To do: Check every line in the listing below for "bowl". Copy the ones where it occurs.

Exercise material:
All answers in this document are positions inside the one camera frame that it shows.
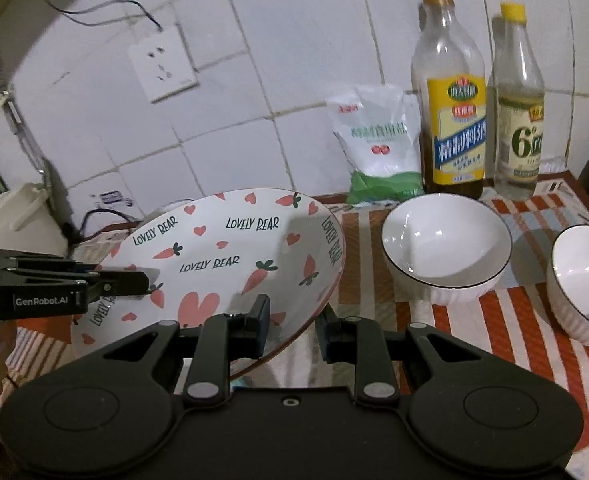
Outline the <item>pink carrot bear plate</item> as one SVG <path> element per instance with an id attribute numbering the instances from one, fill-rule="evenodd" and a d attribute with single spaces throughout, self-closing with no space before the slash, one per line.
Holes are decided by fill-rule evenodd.
<path id="1" fill-rule="evenodd" d="M 145 223 L 101 258 L 101 270 L 148 275 L 147 294 L 109 292 L 71 325 L 76 358 L 150 324 L 197 327 L 214 314 L 250 311 L 270 299 L 259 359 L 232 363 L 239 377 L 272 359 L 321 312 L 345 267 L 345 236 L 314 198 L 280 188 L 218 193 L 182 204 Z"/>

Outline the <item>large white ribbed bowl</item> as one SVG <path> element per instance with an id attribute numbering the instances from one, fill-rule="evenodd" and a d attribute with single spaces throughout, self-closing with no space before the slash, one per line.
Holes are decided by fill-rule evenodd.
<path id="1" fill-rule="evenodd" d="M 450 307 L 489 292 L 511 261 L 513 240 L 487 205 L 426 194 L 396 206 L 381 228 L 385 263 L 409 301 Z"/>

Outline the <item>white rice cooker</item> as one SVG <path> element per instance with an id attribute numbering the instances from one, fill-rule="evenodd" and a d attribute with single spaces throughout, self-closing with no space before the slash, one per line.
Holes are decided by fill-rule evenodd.
<path id="1" fill-rule="evenodd" d="M 47 201 L 47 191 L 31 183 L 0 196 L 0 249 L 67 255 L 68 241 Z"/>

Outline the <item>striped checkered table cloth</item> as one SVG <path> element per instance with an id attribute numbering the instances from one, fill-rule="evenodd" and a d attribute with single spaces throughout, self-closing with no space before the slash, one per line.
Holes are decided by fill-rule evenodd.
<path id="1" fill-rule="evenodd" d="M 385 206 L 354 208 L 341 195 L 319 201 L 341 221 L 347 237 L 347 266 L 331 304 L 340 315 L 375 318 L 382 328 L 403 330 L 423 322 L 470 344 L 554 379 L 581 405 L 584 430 L 568 469 L 589 479 L 589 347 L 570 337 L 556 322 L 545 286 L 545 266 L 556 235 L 575 224 L 589 224 L 589 202 L 583 189 L 566 172 L 537 184 L 525 202 L 500 198 L 483 190 L 482 202 L 506 221 L 514 238 L 513 260 L 494 292 L 470 304 L 443 307 L 424 301 L 402 301 L 403 292 L 385 270 L 380 232 Z M 17 348 L 8 360 L 15 385 L 68 364 L 74 359 L 67 318 L 20 323 Z M 352 382 L 348 364 L 322 364 L 313 328 L 275 356 L 241 378 L 234 386 L 326 387 Z"/>

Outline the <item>hanging metal tongs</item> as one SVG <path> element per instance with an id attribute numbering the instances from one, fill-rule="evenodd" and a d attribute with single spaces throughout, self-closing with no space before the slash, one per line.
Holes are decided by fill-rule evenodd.
<path id="1" fill-rule="evenodd" d="M 0 109 L 7 119 L 10 131 L 18 139 L 23 153 L 29 159 L 34 170 L 40 175 L 43 188 L 48 193 L 51 193 L 52 172 L 50 171 L 49 162 L 21 114 L 14 99 L 14 90 L 12 90 L 10 84 L 0 86 Z"/>

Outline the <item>small white ribbed bowl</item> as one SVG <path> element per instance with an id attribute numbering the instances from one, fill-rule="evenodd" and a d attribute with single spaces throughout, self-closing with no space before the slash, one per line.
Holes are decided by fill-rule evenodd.
<path id="1" fill-rule="evenodd" d="M 546 289 L 561 328 L 589 347 L 589 226 L 571 226 L 555 238 Z"/>

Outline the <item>white green salt bag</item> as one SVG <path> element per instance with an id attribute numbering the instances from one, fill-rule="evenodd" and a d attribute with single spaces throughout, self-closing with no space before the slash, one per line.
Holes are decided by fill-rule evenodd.
<path id="1" fill-rule="evenodd" d="M 391 84 L 364 84 L 326 107 L 350 166 L 348 204 L 402 203 L 424 193 L 417 96 Z"/>

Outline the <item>clear white vinegar bottle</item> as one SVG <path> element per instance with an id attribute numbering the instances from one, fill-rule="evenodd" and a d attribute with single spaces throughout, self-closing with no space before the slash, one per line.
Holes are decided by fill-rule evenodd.
<path id="1" fill-rule="evenodd" d="M 523 4 L 501 3 L 494 39 L 494 184 L 508 200 L 524 202 L 534 194 L 540 172 L 545 88 Z"/>

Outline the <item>yellow label cooking wine bottle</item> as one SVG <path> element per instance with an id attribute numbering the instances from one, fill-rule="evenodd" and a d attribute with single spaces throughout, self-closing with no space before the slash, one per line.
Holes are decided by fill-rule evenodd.
<path id="1" fill-rule="evenodd" d="M 424 187 L 477 200 L 487 152 L 485 63 L 454 0 L 423 0 L 421 15 L 411 77 L 421 102 Z"/>

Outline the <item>white wall socket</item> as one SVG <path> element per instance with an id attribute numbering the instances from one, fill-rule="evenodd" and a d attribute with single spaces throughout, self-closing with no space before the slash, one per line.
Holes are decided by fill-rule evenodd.
<path id="1" fill-rule="evenodd" d="M 197 86 L 180 27 L 172 25 L 128 48 L 135 74 L 151 103 Z"/>

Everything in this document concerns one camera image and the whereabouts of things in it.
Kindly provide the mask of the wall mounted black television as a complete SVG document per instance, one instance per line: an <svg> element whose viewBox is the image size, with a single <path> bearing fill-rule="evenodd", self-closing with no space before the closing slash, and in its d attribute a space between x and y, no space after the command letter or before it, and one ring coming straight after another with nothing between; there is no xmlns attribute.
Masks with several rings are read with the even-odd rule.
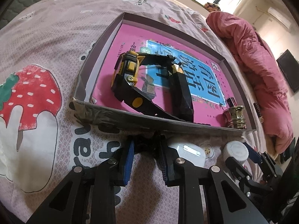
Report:
<svg viewBox="0 0 299 224"><path fill-rule="evenodd" d="M282 71L291 90L296 93L299 88L299 64L298 60L289 50L282 53L277 59L278 66Z"/></svg>

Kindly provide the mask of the pink Chinese workbook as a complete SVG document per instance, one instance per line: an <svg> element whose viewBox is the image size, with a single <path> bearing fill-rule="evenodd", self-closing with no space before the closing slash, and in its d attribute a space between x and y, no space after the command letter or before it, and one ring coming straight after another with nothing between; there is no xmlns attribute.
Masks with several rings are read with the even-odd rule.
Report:
<svg viewBox="0 0 299 224"><path fill-rule="evenodd" d="M96 81L92 102L129 112L134 109L118 101L111 90L114 67L120 54L136 51L157 55L172 55L182 63L194 107L194 122L225 127L223 111L227 98L233 97L231 86L216 59L160 34L123 24L113 39Z"/></svg>

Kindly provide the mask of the white air conditioner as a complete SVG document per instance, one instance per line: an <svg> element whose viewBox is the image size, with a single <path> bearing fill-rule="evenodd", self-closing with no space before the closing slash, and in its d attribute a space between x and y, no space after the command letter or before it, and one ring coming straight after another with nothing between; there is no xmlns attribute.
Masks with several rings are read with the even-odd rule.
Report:
<svg viewBox="0 0 299 224"><path fill-rule="evenodd" d="M291 27L291 22L274 8L269 7L268 13L281 22L286 28L289 29Z"/></svg>

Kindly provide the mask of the purple cardboard box tray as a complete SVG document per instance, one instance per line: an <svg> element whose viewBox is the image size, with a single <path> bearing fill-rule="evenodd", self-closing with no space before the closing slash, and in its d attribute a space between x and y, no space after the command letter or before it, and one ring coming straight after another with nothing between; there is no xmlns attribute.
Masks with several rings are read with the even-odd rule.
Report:
<svg viewBox="0 0 299 224"><path fill-rule="evenodd" d="M243 116L246 120L246 130L229 127L216 127L209 124L187 122L149 116L135 112L124 111L107 106L98 106L92 102L92 93L98 79L101 67L112 45L113 39L123 24L133 25L162 36L168 37L199 52L203 52L210 59L216 59L223 70L238 106L244 106ZM146 93L152 101L164 111L172 114L171 95L167 79L167 69L161 66L140 66L136 87ZM149 130L163 130L178 133L214 133L240 134L255 131L256 124L250 103L225 57L214 51L199 40L163 23L130 13L122 13L117 17L92 46L79 74L73 95L76 117L90 124L107 123L118 128L138 128Z"/></svg>

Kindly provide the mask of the red lipstick box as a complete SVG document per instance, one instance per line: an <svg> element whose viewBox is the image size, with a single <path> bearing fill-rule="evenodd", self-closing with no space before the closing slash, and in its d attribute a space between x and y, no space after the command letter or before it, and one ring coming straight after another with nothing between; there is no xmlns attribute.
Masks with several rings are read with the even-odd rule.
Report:
<svg viewBox="0 0 299 224"><path fill-rule="evenodd" d="M226 99L226 102L227 102L229 108L236 107L238 105L234 97L228 97Z"/></svg>

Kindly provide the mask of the round white jar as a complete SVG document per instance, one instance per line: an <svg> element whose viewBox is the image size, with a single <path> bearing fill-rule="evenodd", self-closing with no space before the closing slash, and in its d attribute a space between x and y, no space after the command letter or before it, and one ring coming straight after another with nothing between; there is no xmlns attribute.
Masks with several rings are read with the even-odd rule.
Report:
<svg viewBox="0 0 299 224"><path fill-rule="evenodd" d="M231 141L228 142L223 149L224 161L229 157L235 158L241 165L244 165L249 157L249 152L242 142Z"/></svg>

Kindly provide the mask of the yellow black wrist watch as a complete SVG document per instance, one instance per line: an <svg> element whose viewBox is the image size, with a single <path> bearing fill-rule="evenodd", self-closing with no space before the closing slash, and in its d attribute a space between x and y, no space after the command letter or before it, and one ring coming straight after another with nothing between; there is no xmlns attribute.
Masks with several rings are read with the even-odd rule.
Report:
<svg viewBox="0 0 299 224"><path fill-rule="evenodd" d="M144 115L156 116L160 118L183 121L176 116L164 111L156 105L152 99L139 88L136 87L138 82L138 72L140 66L161 66L167 69L168 85L171 66L178 64L182 68L182 63L175 63L175 57L172 55L156 55L148 53L137 53L127 51L122 53L115 64L114 73L111 82L111 89L117 100L124 102L134 110Z"/></svg>

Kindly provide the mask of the pink quilted duvet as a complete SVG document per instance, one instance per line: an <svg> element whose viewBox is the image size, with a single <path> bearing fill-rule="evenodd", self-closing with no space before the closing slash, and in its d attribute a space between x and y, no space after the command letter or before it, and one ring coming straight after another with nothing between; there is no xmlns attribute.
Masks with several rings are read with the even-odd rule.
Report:
<svg viewBox="0 0 299 224"><path fill-rule="evenodd" d="M212 12L206 23L246 75L261 110L264 132L273 138L276 153L283 153L294 137L292 117L286 82L271 49L248 21L230 13Z"/></svg>

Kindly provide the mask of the white earbuds case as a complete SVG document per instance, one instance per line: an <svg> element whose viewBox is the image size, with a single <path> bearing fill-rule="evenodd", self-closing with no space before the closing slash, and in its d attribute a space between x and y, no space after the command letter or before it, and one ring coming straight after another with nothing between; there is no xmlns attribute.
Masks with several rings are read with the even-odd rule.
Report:
<svg viewBox="0 0 299 224"><path fill-rule="evenodd" d="M204 167L206 153L201 147L192 143L183 142L168 143L168 146L170 148L174 148L178 152L180 158L188 160L189 162L193 163L194 166Z"/></svg>

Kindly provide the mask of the brown patterned bag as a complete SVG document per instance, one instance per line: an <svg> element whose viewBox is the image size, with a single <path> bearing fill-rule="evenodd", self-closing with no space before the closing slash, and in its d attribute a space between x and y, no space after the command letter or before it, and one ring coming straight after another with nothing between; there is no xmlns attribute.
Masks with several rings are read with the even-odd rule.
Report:
<svg viewBox="0 0 299 224"><path fill-rule="evenodd" d="M221 11L220 7L217 4L214 3L205 3L204 5L205 9L207 9L209 12L213 11Z"/></svg>

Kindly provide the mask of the strawberry print bed sheet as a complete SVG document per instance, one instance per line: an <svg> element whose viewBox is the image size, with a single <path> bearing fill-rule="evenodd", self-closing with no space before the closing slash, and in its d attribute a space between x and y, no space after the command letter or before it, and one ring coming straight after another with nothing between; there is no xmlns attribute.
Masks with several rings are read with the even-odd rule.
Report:
<svg viewBox="0 0 299 224"><path fill-rule="evenodd" d="M92 46L122 13L171 26L225 57L206 18L171 0L42 0L1 30L1 213L3 223L266 223L221 158L233 137L90 124L73 95ZM130 181L116 186L115 152L134 142ZM167 187L157 144L192 143L204 167L177 158Z"/></svg>

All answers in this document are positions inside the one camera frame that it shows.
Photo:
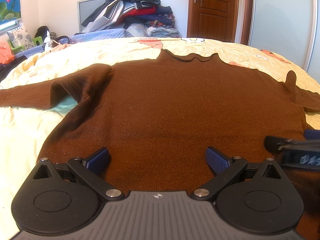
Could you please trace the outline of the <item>yellow cartoon print bedsheet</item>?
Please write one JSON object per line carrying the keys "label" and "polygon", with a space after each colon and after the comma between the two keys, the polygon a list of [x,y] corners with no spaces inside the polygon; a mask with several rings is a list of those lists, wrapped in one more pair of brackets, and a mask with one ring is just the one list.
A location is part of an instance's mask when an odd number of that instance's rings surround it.
{"label": "yellow cartoon print bedsheet", "polygon": [[[229,64],[258,69],[277,81],[284,81],[288,71],[297,74],[297,85],[319,92],[319,81],[285,57],[268,51],[201,38],[127,37],[79,42],[52,53],[38,53],[24,60],[1,82],[1,88],[48,81],[81,70],[94,63],[155,59],[161,49],[176,55],[218,53]],[[36,164],[40,149],[65,115],[75,106],[70,97],[52,110],[1,108],[1,239],[18,233],[11,214],[11,202]]]}

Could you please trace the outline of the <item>black bag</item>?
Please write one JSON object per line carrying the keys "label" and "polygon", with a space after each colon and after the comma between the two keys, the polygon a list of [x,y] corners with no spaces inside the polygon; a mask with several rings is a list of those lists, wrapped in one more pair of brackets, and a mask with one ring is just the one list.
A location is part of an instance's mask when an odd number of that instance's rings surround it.
{"label": "black bag", "polygon": [[44,43],[46,38],[50,38],[49,28],[46,25],[40,26],[35,34],[35,38],[37,37],[41,37]]}

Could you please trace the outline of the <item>orange plastic bag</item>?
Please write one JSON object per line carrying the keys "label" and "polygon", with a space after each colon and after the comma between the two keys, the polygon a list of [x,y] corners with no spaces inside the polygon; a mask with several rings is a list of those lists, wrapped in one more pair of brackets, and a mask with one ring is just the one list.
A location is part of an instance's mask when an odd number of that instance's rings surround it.
{"label": "orange plastic bag", "polygon": [[14,60],[10,46],[5,42],[0,42],[0,64],[8,64]]}

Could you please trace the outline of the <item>blue quilted blanket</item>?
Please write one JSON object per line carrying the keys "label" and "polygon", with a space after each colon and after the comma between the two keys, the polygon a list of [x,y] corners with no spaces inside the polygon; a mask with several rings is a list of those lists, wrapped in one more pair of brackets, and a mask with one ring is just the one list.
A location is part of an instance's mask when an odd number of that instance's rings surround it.
{"label": "blue quilted blanket", "polygon": [[[125,29],[107,29],[107,30],[95,31],[91,33],[80,33],[77,35],[73,35],[71,37],[61,36],[60,38],[57,39],[57,42],[53,42],[53,44],[55,45],[57,45],[57,43],[76,44],[79,42],[104,40],[104,39],[110,39],[110,38],[125,38],[125,37],[132,37],[132,36],[133,35]],[[44,52],[44,45],[39,45],[31,49],[17,53],[14,56],[14,58],[18,58],[21,56],[25,56],[26,58],[29,58],[32,55],[35,55],[37,53],[42,53],[42,52]]]}

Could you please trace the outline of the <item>brown knit sweater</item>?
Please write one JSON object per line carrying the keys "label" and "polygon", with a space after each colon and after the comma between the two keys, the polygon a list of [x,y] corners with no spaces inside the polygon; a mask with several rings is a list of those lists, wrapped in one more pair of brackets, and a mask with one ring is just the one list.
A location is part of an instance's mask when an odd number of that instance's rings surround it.
{"label": "brown knit sweater", "polygon": [[[282,168],[266,136],[306,140],[319,94],[219,55],[92,64],[1,90],[2,107],[76,105],[45,139],[11,214],[18,239],[319,239],[319,171]],[[214,178],[206,150],[248,161],[214,201],[191,193]],[[67,167],[105,147],[99,174],[124,198],[103,201]]]}

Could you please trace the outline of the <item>lotus flower wall poster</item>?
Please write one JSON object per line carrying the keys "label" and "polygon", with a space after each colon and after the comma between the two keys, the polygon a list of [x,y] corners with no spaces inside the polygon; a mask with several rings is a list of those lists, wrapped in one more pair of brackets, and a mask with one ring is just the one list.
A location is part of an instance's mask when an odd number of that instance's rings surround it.
{"label": "lotus flower wall poster", "polygon": [[21,18],[20,0],[1,0],[1,25]]}

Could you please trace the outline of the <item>brown wooden door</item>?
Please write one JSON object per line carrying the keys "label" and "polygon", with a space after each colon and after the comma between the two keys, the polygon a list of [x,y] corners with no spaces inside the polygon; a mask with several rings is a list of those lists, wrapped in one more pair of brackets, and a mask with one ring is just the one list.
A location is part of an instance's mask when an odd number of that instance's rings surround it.
{"label": "brown wooden door", "polygon": [[187,36],[234,42],[239,0],[189,0]]}

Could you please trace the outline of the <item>floral pillow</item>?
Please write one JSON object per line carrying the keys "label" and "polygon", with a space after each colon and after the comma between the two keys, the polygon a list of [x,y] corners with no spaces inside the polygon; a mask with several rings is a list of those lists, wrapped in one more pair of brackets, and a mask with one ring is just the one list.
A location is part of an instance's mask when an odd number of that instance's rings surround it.
{"label": "floral pillow", "polygon": [[11,31],[7,31],[7,36],[14,48],[24,46],[25,49],[30,49],[35,46],[24,24]]}

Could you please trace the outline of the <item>pile of mixed clothes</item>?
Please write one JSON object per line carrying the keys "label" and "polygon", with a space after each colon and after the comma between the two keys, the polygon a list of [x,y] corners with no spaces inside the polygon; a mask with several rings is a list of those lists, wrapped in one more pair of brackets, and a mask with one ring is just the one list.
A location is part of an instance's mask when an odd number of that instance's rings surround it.
{"label": "pile of mixed clothes", "polygon": [[132,36],[182,37],[170,6],[161,0],[105,0],[81,22],[81,32],[125,29]]}

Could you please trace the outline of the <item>green plastic stool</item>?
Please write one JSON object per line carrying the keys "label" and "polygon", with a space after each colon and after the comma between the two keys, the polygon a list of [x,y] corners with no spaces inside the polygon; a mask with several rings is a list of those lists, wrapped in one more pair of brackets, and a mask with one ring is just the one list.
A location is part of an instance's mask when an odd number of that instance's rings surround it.
{"label": "green plastic stool", "polygon": [[[33,43],[36,46],[42,45],[43,44],[42,37],[39,36],[39,37],[33,38]],[[8,40],[8,44],[10,46],[11,52],[14,55],[19,53],[19,52],[25,51],[25,46],[24,45],[14,47],[14,45],[12,44],[12,42],[10,40]]]}

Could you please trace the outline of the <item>grey framed board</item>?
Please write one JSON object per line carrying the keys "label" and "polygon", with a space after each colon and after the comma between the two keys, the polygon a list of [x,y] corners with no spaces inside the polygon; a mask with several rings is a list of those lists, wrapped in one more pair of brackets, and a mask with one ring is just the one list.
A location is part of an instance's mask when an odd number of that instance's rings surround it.
{"label": "grey framed board", "polygon": [[81,25],[82,22],[88,16],[97,9],[97,7],[101,6],[105,0],[80,0],[77,1],[77,10],[78,10],[78,25],[79,31],[81,32],[84,27]]}

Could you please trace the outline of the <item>black garment on bed edge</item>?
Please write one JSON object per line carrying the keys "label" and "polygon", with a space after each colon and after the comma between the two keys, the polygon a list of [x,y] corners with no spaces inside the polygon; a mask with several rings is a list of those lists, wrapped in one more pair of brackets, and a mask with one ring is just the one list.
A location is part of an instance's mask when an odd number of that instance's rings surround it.
{"label": "black garment on bed edge", "polygon": [[26,59],[27,57],[23,55],[15,58],[13,61],[11,61],[8,64],[1,64],[0,65],[0,81],[3,81],[14,68],[16,68],[20,63],[22,63]]}

Response for this exercise:
Outline the <item>large white ribbed bowl</item> as one SVG <path> element per instance with an id attribute numbering the instances from one, fill-rule="evenodd" and a d attribute with single spaces throughout, self-closing with no space before the slash, one per line.
Outline the <item>small white ribbed bowl</item> as one SVG <path> element per instance with an id attribute numbering the instances from one, fill-rule="evenodd" and a d attribute with single spaces throughout, self-closing with no space before the slash, one per line.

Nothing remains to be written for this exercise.